7. Stevia Leaf Extract: this sweetener is derived from the stevia plant and is considered the
natural alternative to artificial sweeteners. It is found in Diet drinks and
yogurts.
Stevia products such as truvia, are popular amongst dieters, but women
who are pregnant or Breast feeding and young children should avoid stevia.
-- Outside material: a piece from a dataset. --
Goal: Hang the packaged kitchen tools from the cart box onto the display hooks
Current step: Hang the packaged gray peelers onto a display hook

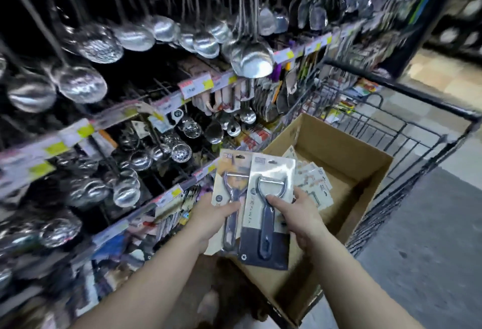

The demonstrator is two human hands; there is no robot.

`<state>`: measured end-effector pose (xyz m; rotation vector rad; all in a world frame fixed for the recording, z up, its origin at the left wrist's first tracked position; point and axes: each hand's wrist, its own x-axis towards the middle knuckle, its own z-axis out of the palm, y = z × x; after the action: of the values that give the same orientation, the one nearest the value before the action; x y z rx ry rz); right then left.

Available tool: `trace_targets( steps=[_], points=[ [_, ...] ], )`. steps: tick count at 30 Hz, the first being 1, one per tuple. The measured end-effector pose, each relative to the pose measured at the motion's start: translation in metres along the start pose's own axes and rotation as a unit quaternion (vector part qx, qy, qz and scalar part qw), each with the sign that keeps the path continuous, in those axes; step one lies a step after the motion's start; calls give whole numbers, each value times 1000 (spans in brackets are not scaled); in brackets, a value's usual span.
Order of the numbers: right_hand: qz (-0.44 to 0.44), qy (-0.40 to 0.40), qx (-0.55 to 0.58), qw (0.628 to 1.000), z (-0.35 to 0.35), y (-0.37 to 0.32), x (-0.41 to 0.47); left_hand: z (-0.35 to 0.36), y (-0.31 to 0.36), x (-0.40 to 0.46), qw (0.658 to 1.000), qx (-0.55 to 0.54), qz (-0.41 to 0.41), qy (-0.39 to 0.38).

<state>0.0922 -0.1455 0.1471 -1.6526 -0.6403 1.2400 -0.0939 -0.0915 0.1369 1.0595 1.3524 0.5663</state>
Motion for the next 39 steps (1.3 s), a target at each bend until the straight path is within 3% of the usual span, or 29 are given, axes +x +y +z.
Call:
trace_targets(
  steps=[9,19,31,39],
  points=[
    [-129,-95,-87,983,123,-58,-24,-122,11,-59,980,-97,74,158],
    [-283,-163,-148,934,271,-108,-82,-270,14,-123,944,-137,153,260],
    [-407,-233,-60,881,429,-159,-149,-423,37,-173,896,-152,249,334],
    [-465,-243,6,851,473,-192,-167,-477,72,-184,880,-118,308,343]
  ],
)
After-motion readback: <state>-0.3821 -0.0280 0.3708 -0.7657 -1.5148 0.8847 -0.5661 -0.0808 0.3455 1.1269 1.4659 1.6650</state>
8. Saccharin (Sweet n’ Low): this is the oldest artificial sweetener and is found in
drinks, canned goods and candy. Rat studies in the early 1970’s found a link
between consuming saccharin and bladder cancer, later studies proved that these
results may only occur in rats as there was no evidence that it causes cancer
in humans.
9. High Fructose Corn Syrup: This sweetener contains sugar, fructose and glucose from
processed corn syrup. It is found in soft drinks, desserts and a large number
of cereals. It is cheaper than table sugar and gives products a longer shelf
life. Most packaged foods made in the U.S.A, contain HFCS rather than sugar,
and is quickly becoming the most common sweetener in food supply.
A recent study in Britain suggests it may even cause fat cells in
children to multiply. Experts urge limiting foods that use HFCS, as this may
contribute to Obesity.
10. Honey: Honey
is produced by bees and is a naturally occurring sugar substitute and is
sweeter than table sugar. It has minor antioxidant and digestive benefits.
Studies suggest it keeps blood sugar levels fairly constant as compared with
other sweeteners. It also contains trace elements of vitamins, but honey is
slightly more calorie dense than table sugar.